Stephen Hawking hails discovery of gravitational waves
The gravitational waves, defined as ripples in space-time, is said to be created by the merging of two black holes.
The scientific milestone was achieved using a pair of giant laser detectors in the United States, located in Louisiana and Washington state, capping a decades-long quest to find these waves.
September 14, 2015 marked the first time when the scientists detected the gravitational waves. In 1916, Einstein proposed the existence of gravitational waves in his ground-breaking general theory of relativity.
“This discovery is a very big achievement for science, it basically opens up newer horizons for us to look at the universe”. Bigger than the discovery of the subatomic Higgs boson particle (i.e., the god particle), and it has been suggested this discovery is comparable only to “Galileo taking up the telescope and looking at the planets”.
The eLISA Consortium believes that a spaceborne low-frequency gravitational wave observatory is the ideal tool to make progress in our understanding of the Universe.
“When objects with mass accelerate, such as when two black holes spiral towards each other, they send waves along the curved space-time around them at the speed of light, like ripples on a pond”.
“With this discovery, we humans are embarking on a marvelous new quest, the quest to explore the warped side of the universe objects and phenomena that are made from warped space time. It had many predictions and they were all discovered to be exactly correct, but this one was elusive”, says Drury University Physics Professor Gregory Ojakangas.
The new black hole, with three suns worth of mass has now been turned into an energy – gravitational waves.
How to catch a gravity wave Einstein predicted gravitational waves 100 years ago.

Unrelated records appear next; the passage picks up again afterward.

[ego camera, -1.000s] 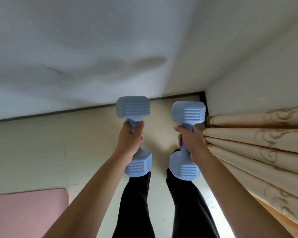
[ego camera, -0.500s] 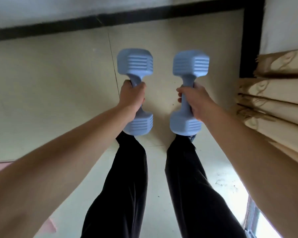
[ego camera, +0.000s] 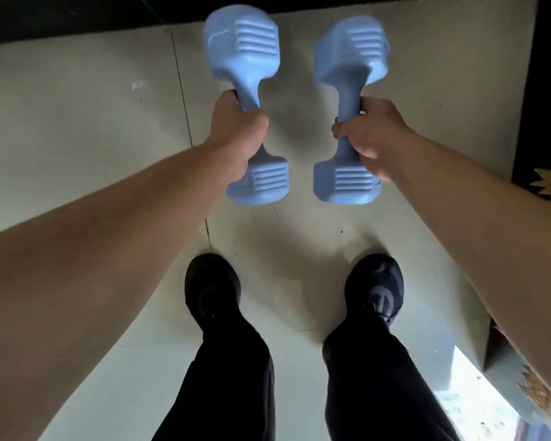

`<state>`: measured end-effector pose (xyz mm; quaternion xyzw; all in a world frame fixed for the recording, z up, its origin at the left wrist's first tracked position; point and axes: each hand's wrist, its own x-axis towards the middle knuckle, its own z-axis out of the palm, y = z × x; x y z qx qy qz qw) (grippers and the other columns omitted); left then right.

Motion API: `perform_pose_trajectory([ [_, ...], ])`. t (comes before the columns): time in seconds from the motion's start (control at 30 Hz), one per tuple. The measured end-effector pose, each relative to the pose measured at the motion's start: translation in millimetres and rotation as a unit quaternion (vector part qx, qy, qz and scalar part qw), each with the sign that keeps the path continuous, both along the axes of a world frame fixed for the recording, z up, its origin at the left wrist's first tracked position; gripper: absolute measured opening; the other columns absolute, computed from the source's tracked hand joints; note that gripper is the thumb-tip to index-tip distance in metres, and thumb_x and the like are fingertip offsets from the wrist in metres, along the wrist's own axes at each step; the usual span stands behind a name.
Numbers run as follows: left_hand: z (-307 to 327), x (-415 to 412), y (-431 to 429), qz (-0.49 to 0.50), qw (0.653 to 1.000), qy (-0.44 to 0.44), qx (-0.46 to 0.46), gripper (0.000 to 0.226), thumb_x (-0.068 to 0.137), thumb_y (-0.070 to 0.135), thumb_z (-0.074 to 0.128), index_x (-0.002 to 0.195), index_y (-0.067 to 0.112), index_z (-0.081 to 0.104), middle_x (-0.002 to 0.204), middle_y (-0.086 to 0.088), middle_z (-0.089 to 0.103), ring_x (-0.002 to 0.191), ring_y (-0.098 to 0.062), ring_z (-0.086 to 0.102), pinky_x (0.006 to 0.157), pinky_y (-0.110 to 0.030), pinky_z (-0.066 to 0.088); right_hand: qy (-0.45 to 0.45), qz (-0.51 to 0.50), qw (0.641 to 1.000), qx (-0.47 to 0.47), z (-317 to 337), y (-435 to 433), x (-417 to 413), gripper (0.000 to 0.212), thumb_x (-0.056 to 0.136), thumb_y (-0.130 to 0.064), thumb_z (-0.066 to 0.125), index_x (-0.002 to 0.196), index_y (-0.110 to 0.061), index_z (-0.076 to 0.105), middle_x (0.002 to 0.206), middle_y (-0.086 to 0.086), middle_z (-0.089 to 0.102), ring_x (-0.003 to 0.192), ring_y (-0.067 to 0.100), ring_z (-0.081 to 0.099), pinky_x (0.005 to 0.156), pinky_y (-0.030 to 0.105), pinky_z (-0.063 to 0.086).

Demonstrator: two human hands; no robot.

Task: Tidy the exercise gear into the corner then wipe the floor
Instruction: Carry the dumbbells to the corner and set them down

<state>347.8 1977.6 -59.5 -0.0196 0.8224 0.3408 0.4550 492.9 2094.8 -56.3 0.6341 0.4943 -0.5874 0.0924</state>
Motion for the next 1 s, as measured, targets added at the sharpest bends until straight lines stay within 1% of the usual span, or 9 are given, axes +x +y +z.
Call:
perform_pose_trajectory([
  [0.17,-12,-15,15,-0.015,1.000,0.000,0.007,0.034,0.071,0.004,0.056,0.105,0.004,0.060,0.093,-0.012,0.064,0.083,-0.027,0.063,0.076,-0.043,0.056,0.001,0.009,1.000,0.012,-8,25,-29,0.031,0.081,0.002,0.066,0.112,-0.004,0.063,0.092,0.010,0.059,0.081,0.024,0.059,0.080,0.041,0.055],
  [0.3,-24,-16,16,-0.014,0.999,0.009,0.041,0.034,0.060,0.004,0.046,0.090,0.008,0.062,0.093,-0.016,0.070,0.086,-0.031,0.068,0.081,-0.056,0.056,0.000,0.018,1.000,0.014,-2,29,-38,0.042,0.072,-0.004,0.059,0.112,-0.012,0.064,0.106,0.014,0.066,0.100,0.035,0.067,0.089,0.052,0.058],
  [0.37,-29,-16,18,-0.014,0.998,0.007,0.060,0.033,0.062,0.002,0.043,0.083,0.019,0.061,0.085,-0.009,0.063,0.077,-0.021,0.060,0.080,-0.054,0.056,0.006,0.021,1.000,0.021,-5,30,-36,0.050,0.063,-0.011,0.053,0.111,-0.020,0.064,0.109,0.012,0.068,0.102,0.034,0.068,0.090,0.054,0.058],
  [0.43,-35,-16,20,-0.025,0.996,-0.001,0.080,0.038,0.060,0.000,0.041,0.089,0.012,0.062,0.081,-0.005,0.056,0.074,-0.017,0.052,0.070,-0.045,0.053,0.018,0.014,0.999,0.023,-9,31,-32,0.050,0.061,-0.010,0.049,0.107,-0.021,0.063,0.109,0.011,0.069,0.102,0.034,0.068,0.091,0.053,0.058],
  [0.53,-27,-14,21,-0.033,0.996,-0.020,0.081,0.046,0.055,-0.002,0.036,0.088,0.019,0.060,0.084,-0.001,0.053,0.078,-0.014,0.048,0.068,-0.037,0.040,0.031,0.023,0.999,0.036,0,26,-32,0.049,0.057,-0.006,0.046,0.103,-0.011,0.063,0.110,0.018,0.069,0.106,0.041,0.065,0.090,0.057,0.056],
  [0.63,1,-4,19,-0.020,0.996,-0.042,0.074,0.041,0.067,-0.009,0.040,0.083,0.027,0.052,0.092,0.001,0.048,0.084,-0.011,0.045,0.072,-0.031,0.038,0.032,0.038,0.998,0.048,13,21,-31,0.043,0.070,-0.007,0.052,0.111,-0.012,0.064,0.108,0.012,0.069,0.106,0.035,0.066,0.093,0.049,0.057],
  [0.73,30,10,3,-0.035,0.997,0.018,0.073,0.036,0.083,-0.003,0.045,0.101,0.024,0.061,0.104,0.008,0.057,0.096,-0.009,0.055,0.089,-0.025,0.044,0.055,0.021,0.996,0.059,37,12,-25,0.047,0.094,-0.013,0.055,0.140,-0.020,0.054,0.112,-0.004,0.067,0.087,0.010,0.067,0.080,0.023,0.057],
  [0.87,101,36,-40,-0.122,0.974,0.181,0.055,0.041,0.098,0.016,0.043,0.139,0.013,0.050,0.140,-0.001,0.053,0.129,-0.015,0.049,0.109,-0.023,0.033,0.073,0.132,0.971,0.185,103,-21,2,0.054,0.098,-0.027,0.050,0.150,-0.014,0.043,0.150,0.005,0.049,0.137,0.017,0.047,0.116,0.031,0.034],
  [1.0,190,51,-71,-0.173,0.935,0.307,0.029,0.052,0.102,0.032,0.037,0.145,0.004,0.042,0.154,-0.018,0.037,0.142,-0.029,0.035,0.117,-0.031,0.024,0.020,0.288,0.896,0.337,195,-45,27,0.061,0.103,-0.034,0.042,0.158,-0.016,0.023,0.166,0.011,0.019,0.153,0.027,0.018,0.123,0.038,0.015],
])
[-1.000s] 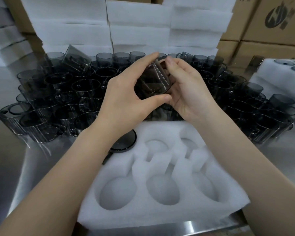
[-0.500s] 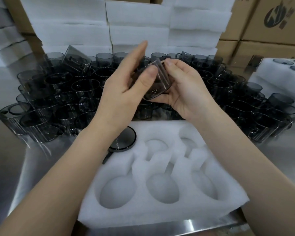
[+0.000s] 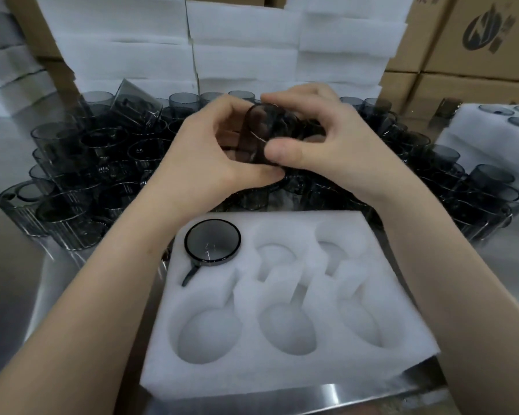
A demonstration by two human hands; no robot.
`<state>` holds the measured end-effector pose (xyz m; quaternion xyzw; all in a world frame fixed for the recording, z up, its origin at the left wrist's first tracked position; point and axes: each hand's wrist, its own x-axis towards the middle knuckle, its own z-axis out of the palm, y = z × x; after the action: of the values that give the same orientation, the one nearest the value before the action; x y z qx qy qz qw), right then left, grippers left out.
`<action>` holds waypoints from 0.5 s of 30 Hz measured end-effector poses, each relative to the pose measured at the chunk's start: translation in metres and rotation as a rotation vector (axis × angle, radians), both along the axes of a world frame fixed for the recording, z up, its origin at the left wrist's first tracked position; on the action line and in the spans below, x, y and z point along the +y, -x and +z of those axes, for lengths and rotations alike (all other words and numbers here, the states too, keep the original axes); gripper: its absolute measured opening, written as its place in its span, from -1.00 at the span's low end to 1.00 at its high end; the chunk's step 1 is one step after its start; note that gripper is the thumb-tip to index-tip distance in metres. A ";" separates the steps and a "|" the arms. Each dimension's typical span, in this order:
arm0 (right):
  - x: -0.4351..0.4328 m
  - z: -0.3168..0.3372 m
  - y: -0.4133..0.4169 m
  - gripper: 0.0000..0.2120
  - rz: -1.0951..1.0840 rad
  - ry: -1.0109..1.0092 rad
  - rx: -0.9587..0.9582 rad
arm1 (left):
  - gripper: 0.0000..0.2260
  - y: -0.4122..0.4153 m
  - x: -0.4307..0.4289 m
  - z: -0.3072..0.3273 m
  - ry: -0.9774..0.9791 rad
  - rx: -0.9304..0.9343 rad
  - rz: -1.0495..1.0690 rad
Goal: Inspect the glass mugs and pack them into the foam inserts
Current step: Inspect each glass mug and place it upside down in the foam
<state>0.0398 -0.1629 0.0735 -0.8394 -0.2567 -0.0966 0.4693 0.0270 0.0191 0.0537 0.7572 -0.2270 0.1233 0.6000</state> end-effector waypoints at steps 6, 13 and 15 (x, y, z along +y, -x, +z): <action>-0.014 0.018 0.013 -0.41 0.159 0.150 0.059 | -0.56 -0.001 0.008 0.000 0.081 0.263 -0.323; -0.021 0.022 0.010 -0.46 0.400 -0.142 0.290 | -0.55 -0.004 0.014 0.001 0.378 0.427 -0.476; -0.020 0.021 0.011 -0.42 0.401 -0.150 0.272 | -0.53 -0.004 0.015 0.001 0.420 0.458 -0.517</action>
<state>0.0292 -0.1828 0.0940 -0.7399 -0.3444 0.0935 0.5702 0.0310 0.0338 0.0542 0.5440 -0.2402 -0.1596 0.7879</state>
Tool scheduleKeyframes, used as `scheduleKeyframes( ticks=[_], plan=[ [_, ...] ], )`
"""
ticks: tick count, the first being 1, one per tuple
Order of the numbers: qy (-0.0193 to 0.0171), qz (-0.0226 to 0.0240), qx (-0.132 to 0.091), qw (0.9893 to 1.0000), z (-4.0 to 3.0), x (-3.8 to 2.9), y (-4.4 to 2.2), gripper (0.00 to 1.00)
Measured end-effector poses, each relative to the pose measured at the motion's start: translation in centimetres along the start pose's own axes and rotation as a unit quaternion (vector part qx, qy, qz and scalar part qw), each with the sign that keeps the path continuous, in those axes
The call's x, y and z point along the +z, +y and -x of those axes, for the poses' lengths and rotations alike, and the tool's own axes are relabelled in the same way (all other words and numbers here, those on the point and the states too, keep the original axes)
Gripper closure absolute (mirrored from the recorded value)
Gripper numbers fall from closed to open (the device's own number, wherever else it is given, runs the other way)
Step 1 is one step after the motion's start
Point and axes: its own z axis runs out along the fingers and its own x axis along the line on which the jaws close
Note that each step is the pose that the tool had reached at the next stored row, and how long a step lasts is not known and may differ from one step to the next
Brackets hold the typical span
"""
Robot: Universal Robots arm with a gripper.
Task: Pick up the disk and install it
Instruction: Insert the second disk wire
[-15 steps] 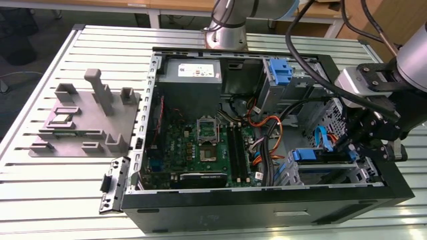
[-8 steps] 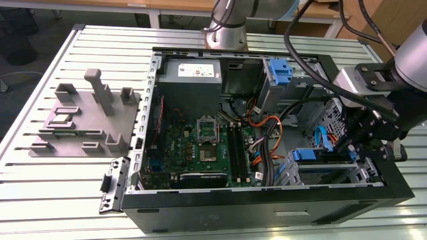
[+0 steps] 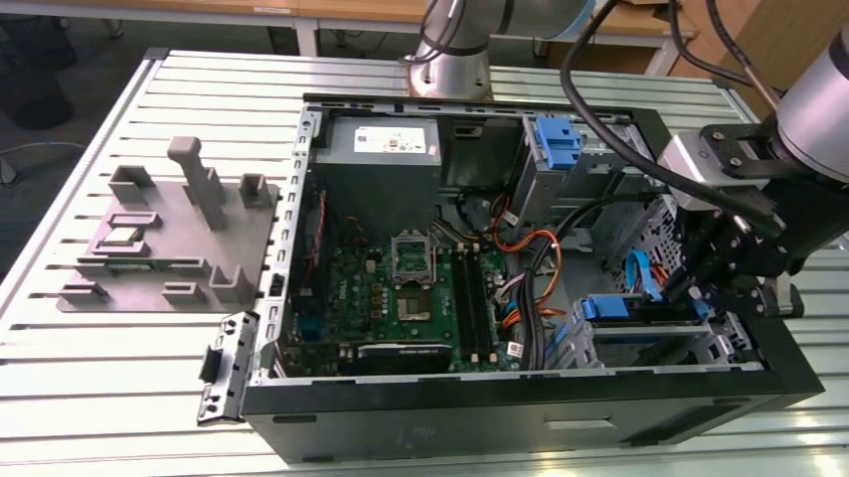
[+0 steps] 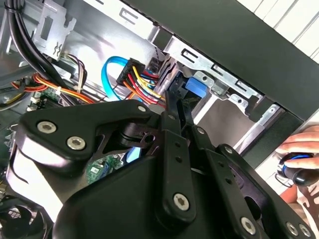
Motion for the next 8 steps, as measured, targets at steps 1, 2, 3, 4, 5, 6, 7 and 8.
scheduleKeyframes(
  ticks=[1,2,3,4,5,6,7,8],
  plan=[
    [0.0016,0.0001,0.000,1.0000,0.01,0.00,0.00,0.84],
    [0.0019,0.0000,0.000,1.0000,0.01,0.01,0.00,0.84],
    [0.0019,0.0000,0.000,1.0000,0.02,0.01,0.01,0.84],
    [0.0019,0.0000,0.000,1.0000,0.04,0.01,0.01,0.84],
    [0.0019,0.0000,0.000,1.0000,0.07,0.01,0.03,0.84],
    [0.0020,0.0000,0.000,1.0000,0.09,0.02,0.04,0.84],
    [0.0020,0.0000,0.000,1.0000,0.10,0.02,0.06,0.84],
    [0.0021,0.0000,0.000,1.0000,0.10,0.02,0.07,0.84]
  ],
)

The sound of two black holes colliding ends with a middle C note, according to physicists. Well, once again, Einstein was right, proving that another one of the concepts in his General Theory is correct.
Even Einstein didn’t know if gravitational waves, which he predicted were weak, could ever be measured by people on Earth, making today’s announcement huge for the scientific community.
The only direct application that can be foreseen is in the field of astronomy, where scientists will be able to tune in to space-time distortions from various periods in the history of the universe.